Fatigue puts damper on w. gym wins
Bruins sweep Broncos despite wear of back-to-back marathon meets
By Esther Hui
Daily Bruin Senior Staff
It was an exhausted group of Bruin athletes who marched out onto the floor of the Wooden center Saturday night as the UCLA women's gymnastics team hosted Boise State.
After winning a meet in Berkeley against California, Stanford and Denver in disappointing fashion Friday night a disappointing performance Friday night (189.125), the Bruins needed a solid performance to show that their early season domination was not just an early season peak.
The Bruins answered the challenge with a three-point improvement in the team score to beat the Broncos (192.050-181.850), and a Bruin hat trick in the all-around by Leah Homma, Kareema Marrow, and Stella Umeh. But with several major wobbles and four out of six gymnasts tumbling off the beam, the Bruins lacked the consistency and polish that the home crowd had come to expect.

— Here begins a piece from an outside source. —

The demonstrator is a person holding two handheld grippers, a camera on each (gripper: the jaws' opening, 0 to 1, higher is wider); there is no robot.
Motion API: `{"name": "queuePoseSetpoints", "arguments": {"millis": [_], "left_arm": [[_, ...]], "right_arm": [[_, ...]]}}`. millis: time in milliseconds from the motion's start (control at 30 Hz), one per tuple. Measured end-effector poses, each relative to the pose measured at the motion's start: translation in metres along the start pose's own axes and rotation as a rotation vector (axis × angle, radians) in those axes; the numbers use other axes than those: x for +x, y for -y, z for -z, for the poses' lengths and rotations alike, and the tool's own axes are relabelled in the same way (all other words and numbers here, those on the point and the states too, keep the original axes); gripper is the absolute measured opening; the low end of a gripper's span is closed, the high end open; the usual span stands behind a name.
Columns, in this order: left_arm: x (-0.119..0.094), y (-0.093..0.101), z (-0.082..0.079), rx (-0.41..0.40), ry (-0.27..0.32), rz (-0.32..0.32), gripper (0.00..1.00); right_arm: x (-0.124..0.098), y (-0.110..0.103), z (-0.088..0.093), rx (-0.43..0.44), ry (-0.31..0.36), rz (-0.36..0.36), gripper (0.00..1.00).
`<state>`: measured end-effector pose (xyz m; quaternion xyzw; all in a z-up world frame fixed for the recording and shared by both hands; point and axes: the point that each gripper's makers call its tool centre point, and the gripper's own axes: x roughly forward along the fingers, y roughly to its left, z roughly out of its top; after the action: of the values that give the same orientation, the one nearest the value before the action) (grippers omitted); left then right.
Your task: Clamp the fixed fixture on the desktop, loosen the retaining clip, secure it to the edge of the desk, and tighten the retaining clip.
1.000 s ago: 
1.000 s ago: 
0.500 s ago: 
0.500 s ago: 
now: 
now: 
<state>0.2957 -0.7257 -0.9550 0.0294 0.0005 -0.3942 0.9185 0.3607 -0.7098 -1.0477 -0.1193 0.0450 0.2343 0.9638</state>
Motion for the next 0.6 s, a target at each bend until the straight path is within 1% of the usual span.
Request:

"I hate to say it because it'll sound like an excuse, but they were tired," UCLA head coach Valerie Kondos said. "The mistakes that they made were really inexcusable. Every single one of them was just a simple lack of concentration. When you get tired your body focuses on the hard tricks and you think the easy ones will just come, but you can't do that."
The Bruins' best event of the evening was the uneven bars, in which the last four gymnasts scored 9.875 or higher to take the top four places. Marrow finished her routine with two crisp giant swings to a stuck double layout dismount for a 9.925, the meet's highest bars score. One of the highlights was Megan Fenton, who has built a name on this event after scoring a 10.0 two years ago. Fenton performed two full-turn pirouettes on back giant swings and then swung into a reverse hecht, finishing the routine with a slight step off of a double tuck dismount for a resounding 9.9.
Beam was UCLA's undoing. UCLA counted a good routine by Dee Fischer which included a back handspring layout with a two foot landing, and a roundoff full twist dismount for a 9.50, and a stuck routine by Homma with a two handspring layout step out combination for a 9.7. Those were the only hit routines on the beam in the Bruins' inconsistent showing.
"I've never had a team have such poor statistics on beam," Kondos said. "But I've never had a team compete as aggressively either. I'm hoping that they'll keep up this pace of going hard on the event, and that they will start making their percentages get better."